Hawaii legislators in both chambers agreed that police should no longer have legal permission to have sex with prostitutes in the course of their duties.
Hawaii was the only US state that permitted officers to engage in such activity with sex workers during investigations.
House and Senate members are still thrashing out the details of House Bill 1926, which they will subsequently send to the governor. But they agree that the crime bill should revoke an unusual exemption that permits police in Hawaii to have sex with prostitutes in the course of their duties.
Originally, the bill cracking down on prostitution would have deleted the exemption, but last month, after lobbying efforts by Hawaii police officers, the exemption was made.

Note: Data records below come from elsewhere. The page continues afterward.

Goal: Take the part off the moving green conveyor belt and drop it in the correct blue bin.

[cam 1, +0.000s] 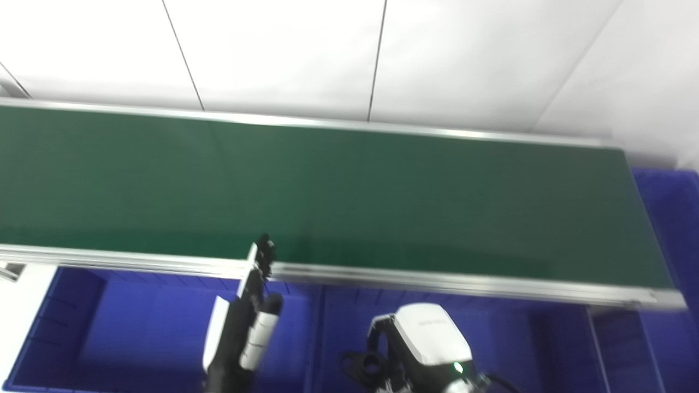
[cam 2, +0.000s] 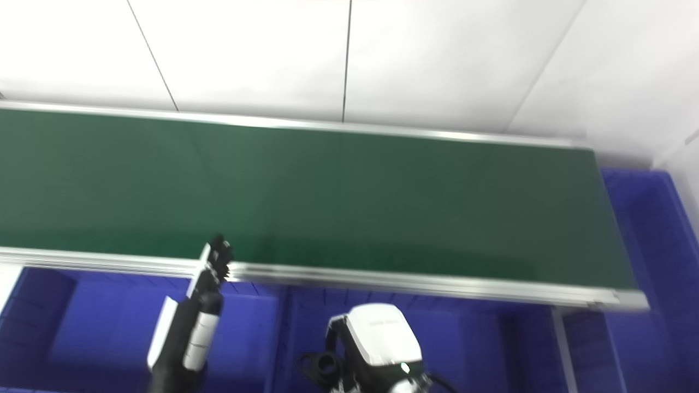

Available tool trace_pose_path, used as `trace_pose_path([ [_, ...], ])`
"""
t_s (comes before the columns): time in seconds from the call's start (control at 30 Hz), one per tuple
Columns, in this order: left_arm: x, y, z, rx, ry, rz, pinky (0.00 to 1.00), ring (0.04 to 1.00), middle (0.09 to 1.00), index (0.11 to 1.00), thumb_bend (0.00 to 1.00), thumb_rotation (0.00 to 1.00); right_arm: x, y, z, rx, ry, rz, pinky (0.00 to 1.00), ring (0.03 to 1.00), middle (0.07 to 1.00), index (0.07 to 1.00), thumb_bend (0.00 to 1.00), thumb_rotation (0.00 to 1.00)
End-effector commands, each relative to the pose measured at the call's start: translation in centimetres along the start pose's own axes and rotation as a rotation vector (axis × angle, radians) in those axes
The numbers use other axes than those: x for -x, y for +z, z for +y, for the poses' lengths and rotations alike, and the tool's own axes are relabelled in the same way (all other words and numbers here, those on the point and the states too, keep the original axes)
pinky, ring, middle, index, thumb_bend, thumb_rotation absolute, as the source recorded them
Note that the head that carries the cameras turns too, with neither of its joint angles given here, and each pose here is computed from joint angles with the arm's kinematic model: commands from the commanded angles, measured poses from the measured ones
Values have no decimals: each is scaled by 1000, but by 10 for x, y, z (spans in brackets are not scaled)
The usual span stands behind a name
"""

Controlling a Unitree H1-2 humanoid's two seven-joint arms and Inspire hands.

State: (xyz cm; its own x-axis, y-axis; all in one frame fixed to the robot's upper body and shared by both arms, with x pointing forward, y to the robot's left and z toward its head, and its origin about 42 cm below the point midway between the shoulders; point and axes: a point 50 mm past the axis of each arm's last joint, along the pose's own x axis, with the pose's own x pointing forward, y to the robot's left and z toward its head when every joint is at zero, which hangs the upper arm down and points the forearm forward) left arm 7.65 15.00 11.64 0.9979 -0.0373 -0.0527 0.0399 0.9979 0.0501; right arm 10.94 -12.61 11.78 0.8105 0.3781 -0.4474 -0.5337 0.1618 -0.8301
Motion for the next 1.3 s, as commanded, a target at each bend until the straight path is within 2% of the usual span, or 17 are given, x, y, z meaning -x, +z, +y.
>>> trace_pose_path([
  [0.0,1,9,1,0,7,-22,986,978,994,1000,644,1000,-3,14,-3,6,-16,-59,111,176,287,488,520,127],
  [0.13,-1,10,0,22,14,-21,993,976,989,1000,623,1000,-9,13,13,31,14,-75,101,160,260,484,519,123],
  [0.27,-1,9,0,19,12,-17,1000,981,990,1000,629,1000,-17,6,26,67,-16,-59,84,138,226,482,518,118],
  [0.53,0,10,1,9,11,-13,990,983,988,1000,657,1000,-22,2,33,79,-54,-70,74,127,221,484,518,122],
  [0.67,0,8,1,5,11,-10,985,983,987,1000,663,1000,-23,2,33,91,-37,-74,102,164,281,489,520,132],
  [0.7,0,8,2,4,10,-11,989,984,987,1000,663,1000,-23,2,33,104,-26,-69,179,282,407,492,521,144],
  [0.73,0,8,2,5,9,-11,991,984,987,1000,662,1000,-23,2,33,117,-15,-63,280,408,530,537,584,197],
  [0.77,0,8,2,6,10,-11,992,984,987,1000,661,1000,-22,2,33,131,-8,-59,325,460,578,600,677,263],
  [0.8,0,7,2,7,10,-10,990,983,986,1000,655,1000,-22,2,33,142,-5,-56,405,543,650,692,810,403],
  [0.83,0,7,2,6,10,-10,990,983,986,1000,653,1000,-22,2,33,163,3,-56,441,579,679,732,870,474],
  [0.87,0,7,2,4,10,-11,986,981,984,1000,649,1000,-21,3,33,178,7,-56,501,641,733,793,931,616],
  [0.93,0,6,2,1,10,-12,982,979,985,1000,644,1000,-20,3,33,183,12,-57,601,749,844,859,983,729],
  [1.0,0,6,2,-3,9,-11,980,975,984,1000,638,1000,-18,3,33,163,5,-56,692,821,928,904,998,783],
  [1.03,0,6,2,-2,8,-9,981,975,984,1000,638,1000,-17,3,32,155,6,-53,719,833,941,915,1000,797],
  [1.13,1,6,2,2,6,-9,982,976,987,1000,633,1000,-14,2,27,130,8,-55,701,837,934,921,1000,847],
  [1.2,2,6,2,7,7,-9,985,979,987,1000,634,1000,-10,2,20,39,3,-57,640,826,919,912,1000,864],
  [1.27,2,6,2,14,7,-9,990,981,988,1000,632,999,-2,4,6,-121,21,-42,603,820,917,921,1000,886],
])
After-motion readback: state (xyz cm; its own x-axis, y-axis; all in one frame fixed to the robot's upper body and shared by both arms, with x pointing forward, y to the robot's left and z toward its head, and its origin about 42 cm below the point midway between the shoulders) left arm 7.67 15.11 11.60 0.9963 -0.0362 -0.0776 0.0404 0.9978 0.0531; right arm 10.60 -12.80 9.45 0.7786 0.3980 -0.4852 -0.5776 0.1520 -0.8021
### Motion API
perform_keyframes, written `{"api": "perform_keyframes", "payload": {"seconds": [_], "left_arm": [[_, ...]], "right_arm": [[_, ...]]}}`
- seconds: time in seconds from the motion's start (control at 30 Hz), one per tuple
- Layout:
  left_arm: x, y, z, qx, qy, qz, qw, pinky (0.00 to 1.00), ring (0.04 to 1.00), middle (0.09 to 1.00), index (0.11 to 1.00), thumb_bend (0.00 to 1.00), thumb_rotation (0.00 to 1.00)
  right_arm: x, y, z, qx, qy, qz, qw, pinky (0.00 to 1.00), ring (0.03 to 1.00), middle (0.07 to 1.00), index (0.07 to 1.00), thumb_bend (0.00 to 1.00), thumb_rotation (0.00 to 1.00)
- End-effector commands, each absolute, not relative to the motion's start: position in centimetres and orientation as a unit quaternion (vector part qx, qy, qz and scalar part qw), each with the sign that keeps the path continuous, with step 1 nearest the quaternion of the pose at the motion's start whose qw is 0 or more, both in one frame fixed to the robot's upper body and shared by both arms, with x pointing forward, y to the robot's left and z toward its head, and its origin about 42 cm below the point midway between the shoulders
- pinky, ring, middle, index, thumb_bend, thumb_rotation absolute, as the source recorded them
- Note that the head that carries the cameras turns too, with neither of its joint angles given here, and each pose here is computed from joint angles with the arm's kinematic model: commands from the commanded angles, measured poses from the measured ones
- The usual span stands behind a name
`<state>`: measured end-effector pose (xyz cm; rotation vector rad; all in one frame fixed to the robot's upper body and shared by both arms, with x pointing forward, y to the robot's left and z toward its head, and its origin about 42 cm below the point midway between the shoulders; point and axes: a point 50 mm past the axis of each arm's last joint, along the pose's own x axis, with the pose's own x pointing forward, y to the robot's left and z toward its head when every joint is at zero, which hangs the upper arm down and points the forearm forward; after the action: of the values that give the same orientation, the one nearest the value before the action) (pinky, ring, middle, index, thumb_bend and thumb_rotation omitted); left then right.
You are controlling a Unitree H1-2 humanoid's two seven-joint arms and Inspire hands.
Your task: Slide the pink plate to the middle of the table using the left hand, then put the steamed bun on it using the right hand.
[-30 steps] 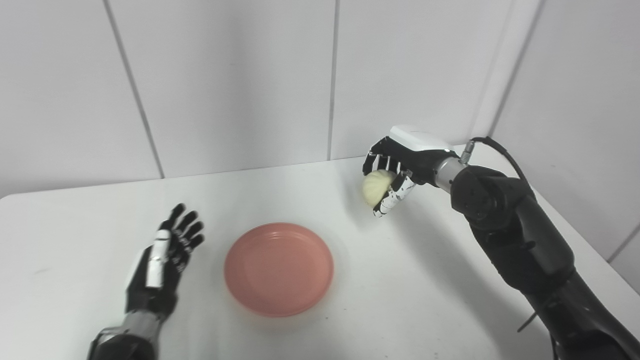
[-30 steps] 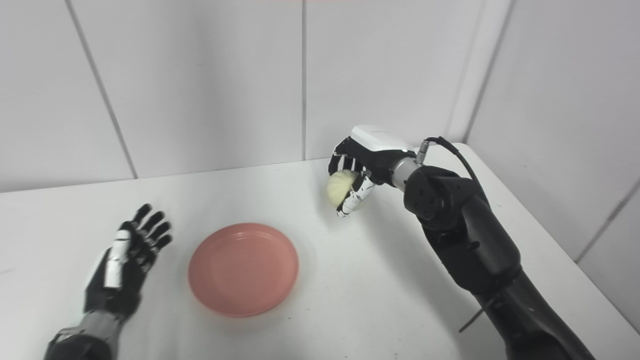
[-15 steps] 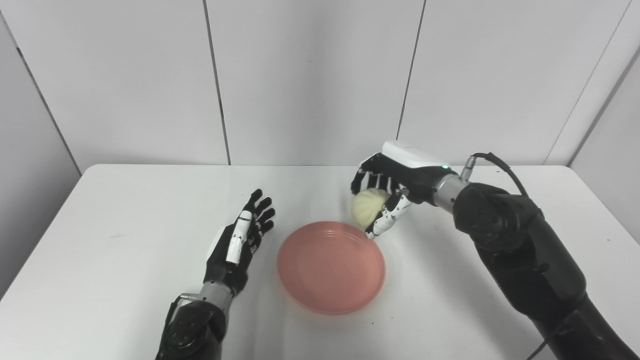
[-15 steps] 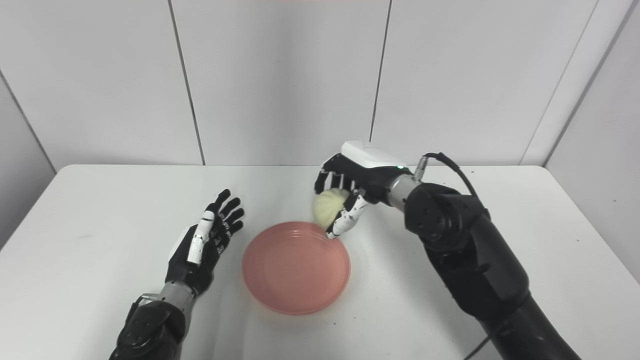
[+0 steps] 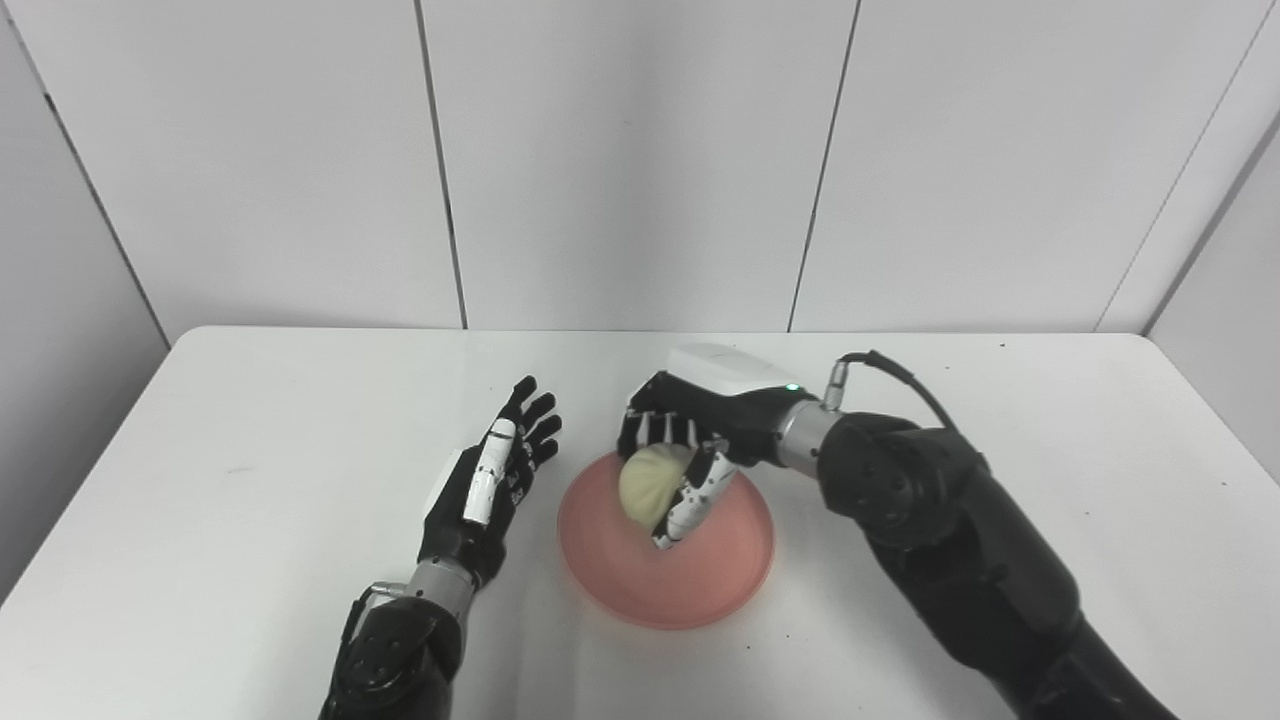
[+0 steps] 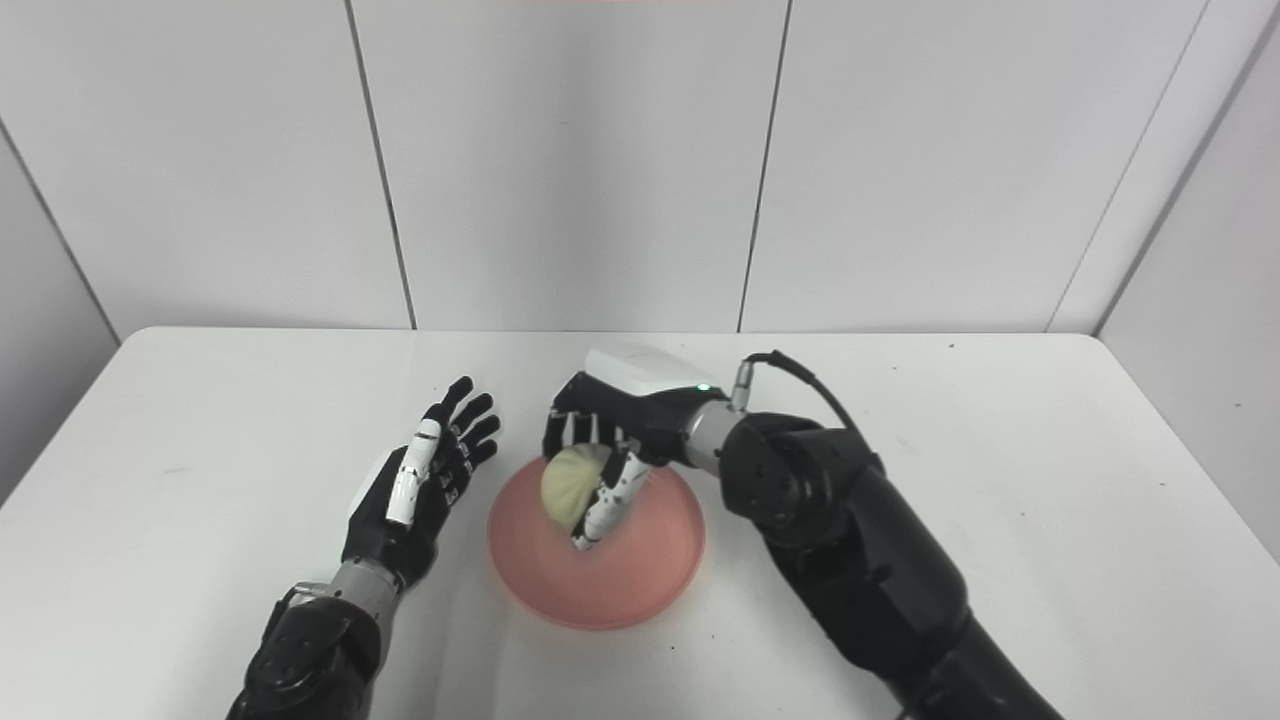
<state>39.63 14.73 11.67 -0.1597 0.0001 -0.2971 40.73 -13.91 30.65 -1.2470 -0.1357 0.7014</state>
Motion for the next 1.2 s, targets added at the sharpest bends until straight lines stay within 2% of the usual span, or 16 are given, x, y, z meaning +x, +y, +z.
{"api": "perform_keyframes", "payload": {"seconds": [0.0, 0.23, 0.33, 0.4, 0.5, 0.77, 1.07, 1.17], "left_arm": [[37.7, 14.7, 7.3, -0.077, 0.109, -0.14, 0.981, 0.95, 0.941, 0.955, 0.96, 0.4, 1.0], [37.7, 14.6, 7.5, -0.076, 0.107, -0.141, 0.981, 0.95, 0.942, 0.956, 0.961, 0.39, 1.0], [37.6, 14.7, 7.6, -0.075, 0.107, -0.142, 0.981, 0.96, 0.944, 0.958, 0.962, 0.39, 1.0], [37.6, 14.7, 7.7, -0.075, 0.108, -0.142, 0.981, 0.95, 0.943, 0.956, 0.962, 0.4, 1.0], [37.5, 14.7, 7.7, -0.075, 0.109, -0.143, 0.981, 0.94, 0.94, 0.953, 0.961, 0.4, 1.0], [37.4, 14.7, 7.9, -0.077, 0.111, -0.141, 0.981, 0.94, 0.94, 0.953, 0.96, 0.4, 1.0], [37.4, 14.6, 7.9, -0.075, 0.112, -0.143, 0.98, 0.94, 0.937, 0.95, 0.961, 0.41, 1.0], [37.4, 14.6, 7.8, -0.074, 0.112, -0.145, 0.98, 0.94, 0.939, 0.954, 0.965, 0.41, 1.0]], "right_arm": [[41.0, -13.6, 31.9, -0.578, -0.095, 0.311, 0.749, 0.27, 0.362, 0.47, 0.495, 0.52, 0.0], [41.3, -13.0, 29.1, -0.587, -0.057, 0.322, 0.741, 0.23, 0.324, 0.477, 0.489, 0.53, 0.0], [41.5, -12.7, 28.2, -0.589, -0.048, 0.325, 0.739, 0.26, 0.355, 0.48, 0.489, 0.52, 0.0], [41.8, -12.5, 27.5, -0.594, -0.044, 0.325, 0.735, 0.3, 0.392, 0.432, 0.521, 0.52, 0.0], [42.2, -12.3, 26.8, -0.6, -0.038, 0.325, 0.73, 0.29, 0.381, 0.403, 0.523, 0.52, 0.0], [42.9, -12.3, 25.6, -0.605, -0.035, 0.321, 0.728, 0.29, 0.38, 0.399, 0.522, 0.52, 0.0], [42.8, -12.2, 25.6, -0.607, -0.048, 0.315, 0.728, 0.27, 0.363, 0.401, 0.527, 0.51, 0.0], [42.6, -12.1, 26.0, -0.617, -0.051, 0.313, 0.72, 0.25, 0.345, 0.471, 0.493, 0.52, 0.0]]}}
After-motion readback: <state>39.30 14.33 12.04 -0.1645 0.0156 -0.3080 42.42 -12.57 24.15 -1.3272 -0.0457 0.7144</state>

Honolulu police said vice officers needed the legal protection for their undercover work to prevent pimps and prostitutes from knowing the limits of police methods. They also added that the provision is needed to protect the integrity of investigations.
The bill was amended as it passed out of the chamber's Judicial Committee. Rep. Karl Rhoads, the Democratic chairman of the Judicial Committee, clarified that he corrected the bill to allow the exclusion because of the police testimony. However, experts and sex worker advocates say that this permission is no help and, in fact, even makes things worse.
"It doesn't help your case, and at worst you further
traumatize someone. And do you think he or she is going to trust
a cop again?" Derek Marsh, an expert on human trafficking
who trains police officers how to handle extraordinary cases,
earlier told AP.
Rhoads said now he wants to remove the prostitution exemption for police, and limit police from engaging in sex or sadomasochistic acts with prostitutes.
The House and Senate members are settling on a final version, but once they vote on it, Gov. Neil Abercrombie must sign it into official law.